## Action item
Copy out the lines of the records below, and only those lines, from the one with "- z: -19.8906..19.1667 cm" through the one with "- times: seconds", exactly as they appear.

- - -

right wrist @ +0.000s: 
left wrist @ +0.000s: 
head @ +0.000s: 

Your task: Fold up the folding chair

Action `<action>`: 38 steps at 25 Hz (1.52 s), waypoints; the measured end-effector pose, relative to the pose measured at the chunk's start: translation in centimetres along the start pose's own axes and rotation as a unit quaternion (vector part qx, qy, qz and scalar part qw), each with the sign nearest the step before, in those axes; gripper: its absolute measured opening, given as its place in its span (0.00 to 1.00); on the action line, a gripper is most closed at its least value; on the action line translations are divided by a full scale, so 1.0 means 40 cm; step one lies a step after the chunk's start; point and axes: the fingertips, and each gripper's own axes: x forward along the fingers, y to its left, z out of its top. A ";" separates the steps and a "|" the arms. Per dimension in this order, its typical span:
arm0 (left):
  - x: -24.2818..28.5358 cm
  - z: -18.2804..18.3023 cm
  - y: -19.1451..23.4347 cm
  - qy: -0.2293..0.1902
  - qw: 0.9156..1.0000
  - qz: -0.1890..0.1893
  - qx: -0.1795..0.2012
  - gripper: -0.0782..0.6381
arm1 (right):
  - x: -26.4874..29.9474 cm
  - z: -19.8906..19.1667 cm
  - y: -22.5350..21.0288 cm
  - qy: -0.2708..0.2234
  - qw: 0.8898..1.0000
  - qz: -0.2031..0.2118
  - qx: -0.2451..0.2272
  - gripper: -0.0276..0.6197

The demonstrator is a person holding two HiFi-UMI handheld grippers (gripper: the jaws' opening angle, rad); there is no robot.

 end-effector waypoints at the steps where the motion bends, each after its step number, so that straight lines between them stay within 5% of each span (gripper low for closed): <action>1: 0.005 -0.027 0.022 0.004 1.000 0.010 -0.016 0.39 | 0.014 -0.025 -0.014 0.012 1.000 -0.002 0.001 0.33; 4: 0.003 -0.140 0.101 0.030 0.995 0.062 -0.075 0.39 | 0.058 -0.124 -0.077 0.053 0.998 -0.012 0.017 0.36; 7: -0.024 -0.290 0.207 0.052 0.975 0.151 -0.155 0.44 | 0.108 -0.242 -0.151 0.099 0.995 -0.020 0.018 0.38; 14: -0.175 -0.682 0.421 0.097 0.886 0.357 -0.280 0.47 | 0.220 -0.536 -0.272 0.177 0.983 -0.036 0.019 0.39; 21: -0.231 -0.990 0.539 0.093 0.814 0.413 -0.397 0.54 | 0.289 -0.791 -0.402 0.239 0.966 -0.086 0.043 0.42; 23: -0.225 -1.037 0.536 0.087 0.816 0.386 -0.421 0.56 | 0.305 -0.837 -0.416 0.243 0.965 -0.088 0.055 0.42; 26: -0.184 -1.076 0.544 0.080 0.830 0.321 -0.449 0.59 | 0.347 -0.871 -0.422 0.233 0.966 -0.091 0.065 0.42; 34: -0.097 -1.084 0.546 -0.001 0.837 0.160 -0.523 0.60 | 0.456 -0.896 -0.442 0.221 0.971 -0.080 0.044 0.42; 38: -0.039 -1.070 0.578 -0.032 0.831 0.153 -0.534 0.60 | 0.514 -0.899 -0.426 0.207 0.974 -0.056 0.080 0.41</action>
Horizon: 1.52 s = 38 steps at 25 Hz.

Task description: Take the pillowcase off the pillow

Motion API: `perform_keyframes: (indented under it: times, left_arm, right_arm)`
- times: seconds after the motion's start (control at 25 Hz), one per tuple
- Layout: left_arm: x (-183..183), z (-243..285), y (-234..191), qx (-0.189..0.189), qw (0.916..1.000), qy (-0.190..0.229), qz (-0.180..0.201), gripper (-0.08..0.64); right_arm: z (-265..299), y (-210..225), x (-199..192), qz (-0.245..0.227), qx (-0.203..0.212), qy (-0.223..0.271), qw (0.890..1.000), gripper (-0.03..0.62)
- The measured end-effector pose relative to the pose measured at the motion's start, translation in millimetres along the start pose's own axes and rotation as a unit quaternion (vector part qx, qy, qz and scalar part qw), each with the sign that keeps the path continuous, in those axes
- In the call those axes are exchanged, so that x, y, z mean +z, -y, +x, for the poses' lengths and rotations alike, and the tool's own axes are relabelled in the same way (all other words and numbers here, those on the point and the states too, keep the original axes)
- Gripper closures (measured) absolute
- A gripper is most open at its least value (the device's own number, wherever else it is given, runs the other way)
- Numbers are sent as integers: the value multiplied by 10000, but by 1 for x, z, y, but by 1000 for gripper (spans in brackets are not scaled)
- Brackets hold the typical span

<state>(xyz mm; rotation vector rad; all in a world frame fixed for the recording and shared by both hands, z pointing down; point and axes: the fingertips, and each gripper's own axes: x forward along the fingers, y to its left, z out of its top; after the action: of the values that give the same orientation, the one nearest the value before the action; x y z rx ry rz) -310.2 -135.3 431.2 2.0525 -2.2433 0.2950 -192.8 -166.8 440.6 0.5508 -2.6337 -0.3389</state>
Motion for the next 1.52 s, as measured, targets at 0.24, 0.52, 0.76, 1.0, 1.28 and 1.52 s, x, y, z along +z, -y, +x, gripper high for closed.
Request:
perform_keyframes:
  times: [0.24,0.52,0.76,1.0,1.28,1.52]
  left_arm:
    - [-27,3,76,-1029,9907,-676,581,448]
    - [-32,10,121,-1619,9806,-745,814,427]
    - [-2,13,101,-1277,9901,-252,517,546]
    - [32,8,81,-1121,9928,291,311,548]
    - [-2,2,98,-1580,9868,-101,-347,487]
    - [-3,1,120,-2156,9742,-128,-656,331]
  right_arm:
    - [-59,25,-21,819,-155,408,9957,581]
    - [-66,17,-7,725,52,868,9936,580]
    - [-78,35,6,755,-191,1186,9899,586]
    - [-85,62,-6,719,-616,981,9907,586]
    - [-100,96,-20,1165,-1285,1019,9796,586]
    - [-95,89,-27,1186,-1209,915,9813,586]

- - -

## Result of this exercise
  - z: -19.8906..19.1667 cm
  - y: -22.5350..21.0288 cm
  - qy: -0.2708..0.2234
  - qw: 0.8898..1.0000
  - qz: -0.2031..0.2118
  - qx: -0.2451..0.2272
  - gripper: -0.0276..0.6197

The demonstrator is a person holding two HiFi-UMI handheld grippers (gripper: the jaws' opening angle, rad); there is no robot.

 end-effector waypoints at the steps where the motion bends, each after its step number, so that straight lines between them stay within 5% of each span (gripper low for closed): <action>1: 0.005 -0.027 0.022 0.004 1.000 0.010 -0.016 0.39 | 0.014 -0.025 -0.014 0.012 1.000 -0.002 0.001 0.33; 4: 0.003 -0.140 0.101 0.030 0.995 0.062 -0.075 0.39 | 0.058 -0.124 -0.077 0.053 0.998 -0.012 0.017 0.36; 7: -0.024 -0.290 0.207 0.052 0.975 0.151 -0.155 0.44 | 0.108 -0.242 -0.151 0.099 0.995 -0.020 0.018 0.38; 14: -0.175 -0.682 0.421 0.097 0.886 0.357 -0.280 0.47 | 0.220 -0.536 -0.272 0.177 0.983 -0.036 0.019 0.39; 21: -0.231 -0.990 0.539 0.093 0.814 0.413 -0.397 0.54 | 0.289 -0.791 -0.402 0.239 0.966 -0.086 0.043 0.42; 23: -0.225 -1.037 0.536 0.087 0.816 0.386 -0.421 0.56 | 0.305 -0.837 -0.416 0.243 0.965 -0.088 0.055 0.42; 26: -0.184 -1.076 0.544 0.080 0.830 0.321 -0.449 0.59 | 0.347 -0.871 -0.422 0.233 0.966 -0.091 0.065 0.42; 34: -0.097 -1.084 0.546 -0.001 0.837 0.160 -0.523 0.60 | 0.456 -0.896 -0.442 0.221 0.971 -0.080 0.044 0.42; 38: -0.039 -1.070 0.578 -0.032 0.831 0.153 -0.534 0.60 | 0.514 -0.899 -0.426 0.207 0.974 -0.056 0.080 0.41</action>
Horizon: 1.52 s = 38 steps at 25 Hz.

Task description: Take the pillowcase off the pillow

Motion API: `perform_keyframes: (indented under it: times, left_arm, right_arm)`
- times: seconds after the motion's start (control at 25 Hz), one per tuple

The answer is finished.